Glycosyltransferases as Markers for Early Tumorigenesis

1Klinik und Poliklinik für Frauenheilkunde und Geburtshilfe, Ludwig-Maximilians-Universitaet Muenchen, Campus Innenstadt, Maistraße 11, 80337 Munich, Germany
2Department of Translational Molecular Pathology, University of Texas MD Anderson Cancer Center, 7435 Fannin Street, Houston, TX 77054, USA

Received 19 August 2014; Revised 5 November 2014; Accepted 14 November 2014

Academic Editor: Marco Petrillo

Copyright © 2015 Ulrich Andergassen et al.
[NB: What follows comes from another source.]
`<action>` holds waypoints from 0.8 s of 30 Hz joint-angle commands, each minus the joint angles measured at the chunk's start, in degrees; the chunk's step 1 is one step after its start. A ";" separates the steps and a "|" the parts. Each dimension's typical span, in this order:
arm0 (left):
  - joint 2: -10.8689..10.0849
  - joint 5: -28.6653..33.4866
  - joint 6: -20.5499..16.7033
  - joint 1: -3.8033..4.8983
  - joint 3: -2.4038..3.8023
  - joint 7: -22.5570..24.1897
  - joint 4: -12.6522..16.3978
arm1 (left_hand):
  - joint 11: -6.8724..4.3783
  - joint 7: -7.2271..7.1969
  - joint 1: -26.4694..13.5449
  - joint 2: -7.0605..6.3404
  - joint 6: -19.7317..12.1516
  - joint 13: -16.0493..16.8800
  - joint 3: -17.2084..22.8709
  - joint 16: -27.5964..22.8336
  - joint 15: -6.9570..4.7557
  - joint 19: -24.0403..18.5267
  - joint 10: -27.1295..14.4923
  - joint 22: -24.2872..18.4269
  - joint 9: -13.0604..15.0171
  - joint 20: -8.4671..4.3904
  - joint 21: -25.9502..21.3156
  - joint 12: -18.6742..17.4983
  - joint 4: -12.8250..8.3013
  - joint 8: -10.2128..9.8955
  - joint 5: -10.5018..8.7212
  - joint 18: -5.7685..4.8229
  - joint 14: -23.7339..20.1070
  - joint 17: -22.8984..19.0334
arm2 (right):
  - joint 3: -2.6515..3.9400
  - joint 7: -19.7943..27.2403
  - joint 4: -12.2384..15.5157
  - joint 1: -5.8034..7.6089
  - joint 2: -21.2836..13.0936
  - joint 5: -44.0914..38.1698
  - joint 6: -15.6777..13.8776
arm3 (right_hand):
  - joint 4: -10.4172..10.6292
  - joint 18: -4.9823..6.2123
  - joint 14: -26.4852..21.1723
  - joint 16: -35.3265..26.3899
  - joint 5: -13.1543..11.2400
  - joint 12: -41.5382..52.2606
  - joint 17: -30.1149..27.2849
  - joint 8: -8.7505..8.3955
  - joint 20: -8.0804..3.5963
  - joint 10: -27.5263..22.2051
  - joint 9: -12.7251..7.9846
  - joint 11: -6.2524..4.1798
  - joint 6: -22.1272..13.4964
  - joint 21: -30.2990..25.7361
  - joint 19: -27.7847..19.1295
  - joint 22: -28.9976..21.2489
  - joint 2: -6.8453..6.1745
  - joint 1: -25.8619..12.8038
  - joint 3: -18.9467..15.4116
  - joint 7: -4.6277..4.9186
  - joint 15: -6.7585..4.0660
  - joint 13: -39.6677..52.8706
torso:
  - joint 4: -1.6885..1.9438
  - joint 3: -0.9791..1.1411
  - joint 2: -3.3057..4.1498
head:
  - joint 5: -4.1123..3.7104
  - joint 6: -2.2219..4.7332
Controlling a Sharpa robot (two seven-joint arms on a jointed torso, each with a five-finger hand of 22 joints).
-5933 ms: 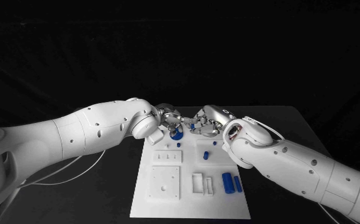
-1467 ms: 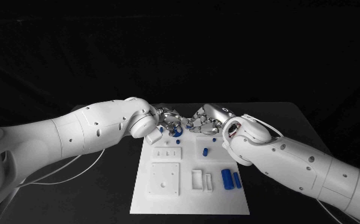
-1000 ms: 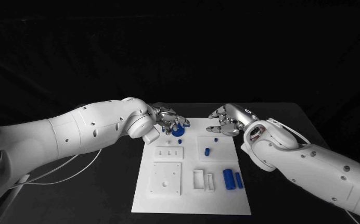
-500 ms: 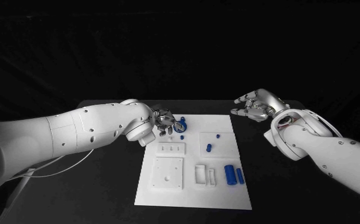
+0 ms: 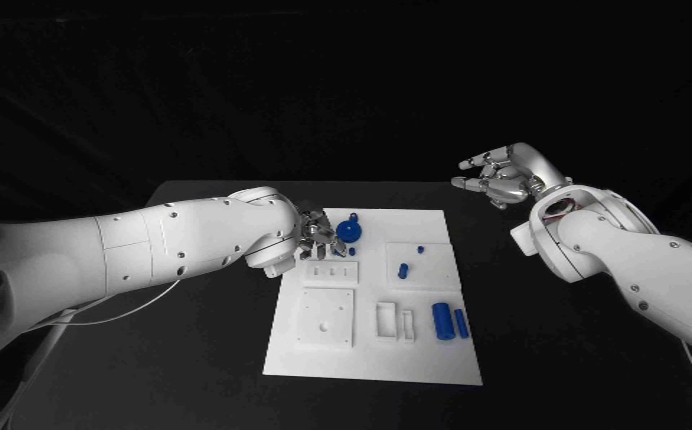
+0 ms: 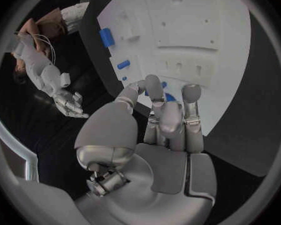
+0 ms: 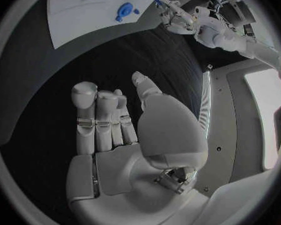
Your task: Assemble the parts on the task board
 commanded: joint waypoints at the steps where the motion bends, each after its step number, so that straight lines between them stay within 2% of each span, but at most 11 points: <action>1: 0.43 -2.41 1.99 -0.44 0.01 -3.29 0.03 | -0.50 -4.35 0.08 0.47 7.42 -0.13 3.61 0.10 0.18 0.23 2.71 0.14 0.16 0.20 -0.34 0.36 -3.81 0.20 0.14 0.28 0.17 0.04 | 0.11 1.13 -0.25 0.12 0.40 1.89 -0.47 | -0.08 0.67 -0.18 -0.26 0.43 -0.19 -0.07 0.02 0.24 -0.38 -0.08 -0.10 0.21 -0.25 1.37 4.82 0.28 -0.50 0.15 0.02 0.04 -0.08 | 0.11 -0.03 -0.36 | 0.24 -0.53; 8: 1.09 -2.68 1.92 -1.49 0.01 -4.09 -0.98 | -0.47 -4.35 -0.16 0.63 7.34 -0.43 3.61 -0.04 0.16 0.43 2.70 0.53 0.46 0.16 -0.44 0.52 -3.82 0.19 -0.03 0.28 0.19 -0.02 | 0.19 1.02 -0.55 0.27 0.89 2.25 -0.50 | -0.18 0.66 -0.18 -0.30 0.99 -0.18 -0.08 0.01 0.23 -0.42 -0.08 -0.11 0.19 -0.42 1.39 4.81 0.26 -0.59 0.21 0.03 0.04 -0.13 | 0.07 -0.06 -0.42 | 0.38 -0.81; 15: 1.89 -3.21 1.71 -2.42 0.01 -4.23 -2.40 | -0.40 -4.55 -0.36 0.84 7.98 -0.83 3.37 0.07 0.15 0.68 2.71 1.11 1.99 0.18 -0.78 1.07 -3.51 0.26 -0.30 0.19 0.28 0.20 | 0.24 0.86 -0.71 0.33 1.25 2.52 -0.37 | -0.24 0.65 -0.19 -0.36 1.51 -0.23 -0.11 0.01 0.23 -0.49 -0.08 -0.11 0.19 -0.50 1.44 4.83 0.24 -0.73 0.24 0.02 0.03 -0.24 | 0.04 0.03 -0.33 | 0.47 -0.85; 24: 3.00 -3.34 1.61 -3.43 0.02 -4.24 -4.51 | -0.37 -4.65 -0.52 1.12 8.25 -1.24 3.42 0.20 0.23 0.93 2.72 1.72 2.88 0.28 -0.98 1.42 -3.28 0.30 -0.58 0.13 0.34 0.33 | 0.28 0.59 -0.76 0.36 1.48 2.68 -0.17 | -0.31 0.65 -0.17 -0.34 1.93 -0.19 -0.06 0.01 0.22 -0.48 -0.08 -0.11 0.14 -0.57 1.48 4.84 0.25 -0.80 0.28 0.03 0.03 -0.26 | 0.00 -0.05 -0.21 | 0.49 -1.04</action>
This is an open access article distributed under the Creative Commons Attribution License, which permits unrestricted use, distribution, and reproduction in any medium, provided the original work is properly cited.

Abstract

Background. Glycosylation is the most frequent posttranslational modification of proteins and lipids influencing inter- and intracellular communication and cell adhesion. Altered glycosylation patterns are characteristically observed in tumour cells. Normal and altered carbohydrate chains are transferred to their acceptor structures via glycosyltransferases. Here, we present the correlation between the presence of three different glycosyltransferases and tumour characteristics. Methods. 235 breast cancer tissue samples were stained immunohistochemically for the glycosyltransferases N-acetylgalactosaminyltransferase 6 (GALNT6), β-1,6-N-acetylglucosaminyltransferase 2 (GCNT2), and ST6 (α-N-acetyl-neuraminyl-2,3-β-galactosyl-1,3)-N-acetylgalactosamine α-2,6-sialyltransferase 1 (ST6GALNac1). Staining was evaluated by light microscopy and was correlated to different tumour characteristics by statistical analysis. Results. We found a statistically significant correlation for the presence of glycosyltransferases and tumour size and grading. Specifically smaller tumours with low grading revealed the highest incidences of glycosyltransferases. Additionally, Her4-expression but not pHer4-expression is correlated with the presence of glycosyltransferases. All other investigated parameters could not uncover any statistically significant reciprocity. Conclusion. Here we show, that glycosyltransferases can identify small tumours with well-differentiated cells; hence, glycosylation patterns could be used as a marker for early tumourigenesis. This assumption is supported by the fact that Her4 is also correlated to glycosylation, whereas the activated form of Her4 does not show such a connection with glycosylation.